◆ **INSTRUCTIONS FOR THE TASK**:
Write out every line below again exactly as it stands, skipping each image.

[Start of section]

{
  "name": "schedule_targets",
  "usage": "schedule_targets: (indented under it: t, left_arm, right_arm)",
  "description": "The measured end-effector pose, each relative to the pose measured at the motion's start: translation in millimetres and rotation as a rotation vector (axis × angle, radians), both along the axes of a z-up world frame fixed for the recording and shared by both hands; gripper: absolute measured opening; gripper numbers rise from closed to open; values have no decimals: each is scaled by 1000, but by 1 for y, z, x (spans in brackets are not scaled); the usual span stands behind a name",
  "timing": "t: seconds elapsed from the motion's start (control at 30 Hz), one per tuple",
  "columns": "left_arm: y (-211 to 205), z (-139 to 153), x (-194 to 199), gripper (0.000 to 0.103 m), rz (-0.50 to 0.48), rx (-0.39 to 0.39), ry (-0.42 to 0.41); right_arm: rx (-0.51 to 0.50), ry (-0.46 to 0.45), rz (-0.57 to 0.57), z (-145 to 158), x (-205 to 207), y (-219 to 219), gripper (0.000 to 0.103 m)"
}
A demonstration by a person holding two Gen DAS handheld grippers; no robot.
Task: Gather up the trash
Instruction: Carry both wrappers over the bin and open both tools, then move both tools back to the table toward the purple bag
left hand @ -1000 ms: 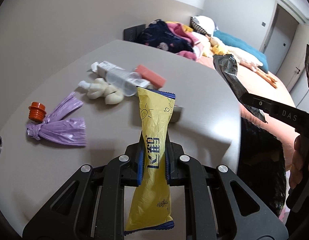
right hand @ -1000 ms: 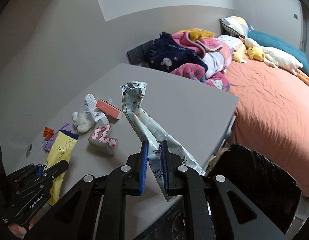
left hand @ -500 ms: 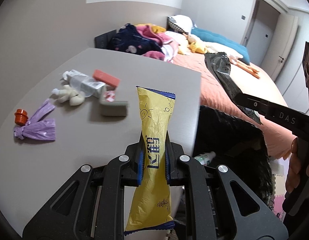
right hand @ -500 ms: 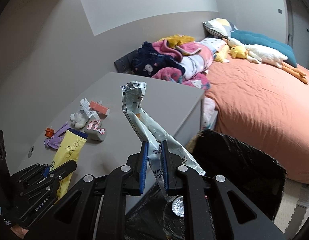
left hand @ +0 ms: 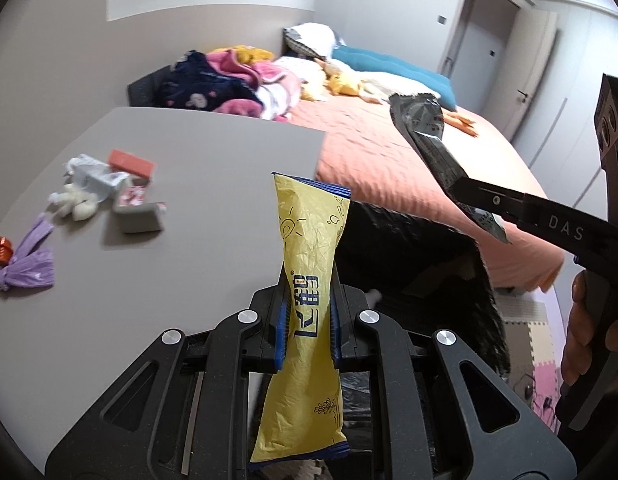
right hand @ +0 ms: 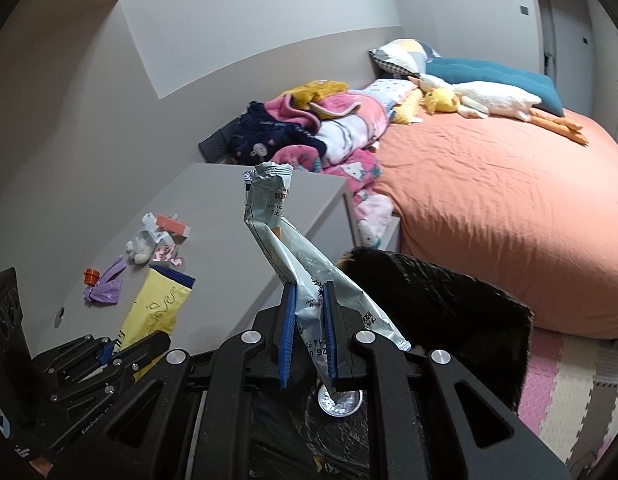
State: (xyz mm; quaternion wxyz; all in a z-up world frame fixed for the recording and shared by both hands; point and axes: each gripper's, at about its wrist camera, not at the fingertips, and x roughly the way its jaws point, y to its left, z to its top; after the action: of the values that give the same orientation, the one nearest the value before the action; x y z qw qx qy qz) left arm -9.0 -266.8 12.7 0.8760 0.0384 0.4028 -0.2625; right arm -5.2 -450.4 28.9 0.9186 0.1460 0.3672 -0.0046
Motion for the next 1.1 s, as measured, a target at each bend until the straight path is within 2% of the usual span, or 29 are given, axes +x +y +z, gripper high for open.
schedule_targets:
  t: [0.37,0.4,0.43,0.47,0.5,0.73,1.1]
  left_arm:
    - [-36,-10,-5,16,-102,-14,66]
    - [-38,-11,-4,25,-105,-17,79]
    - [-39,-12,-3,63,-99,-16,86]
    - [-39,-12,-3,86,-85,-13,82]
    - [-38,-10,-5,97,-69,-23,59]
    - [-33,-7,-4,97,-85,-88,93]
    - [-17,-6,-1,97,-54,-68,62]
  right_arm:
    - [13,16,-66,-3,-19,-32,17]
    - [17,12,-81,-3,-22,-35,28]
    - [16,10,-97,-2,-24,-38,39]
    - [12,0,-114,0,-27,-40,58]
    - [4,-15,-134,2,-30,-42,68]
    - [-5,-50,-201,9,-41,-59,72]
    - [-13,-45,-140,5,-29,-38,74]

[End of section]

◆ **EXERCISE SOLUTION**:
{
  "name": "schedule_targets",
  "usage": "schedule_targets: (indented under it: t, left_arm, right_arm)",
  "description": "The measured end-effector pose, each relative to the pose measured at the motion's start: translation in millimetres and rotation as a rotation vector (axis × angle, radians), both along the axes of a z-up world frame fixed for the recording and shared by both hands; gripper: absolute measured opening; gripper numbers rise from closed to open; values have no decimals: each is scaled by 1000, but by 1 for y, z, x (spans in brackets are not scaled); the usual span stands behind a name",
  "timing": "t: seconds elapsed from the motion's start (control at 30 Hz), one per tuple",
  "columns": "left_arm: y (-211 to 205), z (-139 to 153), x (-194 to 199), gripper (0.000 to 0.103 m), rz (-0.50 to 0.48), rx (-0.39 to 0.39), ry (-0.42 to 0.41); right_arm: rx (-0.51 to 0.50), ry (-0.46 to 0.45), rz (-0.57 to 0.57), z (-145 to 158), x (-205 to 207), y (-219 to 219), gripper (0.000 to 0.103 m)"
}
A demonstration by a person holding two Gen DAS handheld grippers; no robot.
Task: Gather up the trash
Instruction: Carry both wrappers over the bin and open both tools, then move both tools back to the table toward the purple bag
left hand @ -1000 ms: 
right hand @ -1000 ms: 
left hand @ -500 ms: 
right hand @ -500 ms: 
left hand @ +0 ms: 
right hand @ +0 ms: 
State: (xyz mm; quaternion wxyz; all in a z-up world frame fixed for the recording and shared by both hands; point and axes: each gripper's, at about its wrist camera, not at the fingertips, and x roughly the way its jaws point, y to its left, z to its top; after the action: of the values that give the same orientation, the one nearest the value before the action; x y z qw qx qy qz) left arm -9.0 -266.8 12.7 0.8760 0.0384 0.4028 -0.2625; right arm -5.2 -450.4 28.9 0.9186 0.1460 0.3672 -0.0046
Motion for the next 1.1 s, as measured, a target at each bend until the straight path is within 2% of the usual span, or 29 are given, axes +x +y +z, gripper high for open.
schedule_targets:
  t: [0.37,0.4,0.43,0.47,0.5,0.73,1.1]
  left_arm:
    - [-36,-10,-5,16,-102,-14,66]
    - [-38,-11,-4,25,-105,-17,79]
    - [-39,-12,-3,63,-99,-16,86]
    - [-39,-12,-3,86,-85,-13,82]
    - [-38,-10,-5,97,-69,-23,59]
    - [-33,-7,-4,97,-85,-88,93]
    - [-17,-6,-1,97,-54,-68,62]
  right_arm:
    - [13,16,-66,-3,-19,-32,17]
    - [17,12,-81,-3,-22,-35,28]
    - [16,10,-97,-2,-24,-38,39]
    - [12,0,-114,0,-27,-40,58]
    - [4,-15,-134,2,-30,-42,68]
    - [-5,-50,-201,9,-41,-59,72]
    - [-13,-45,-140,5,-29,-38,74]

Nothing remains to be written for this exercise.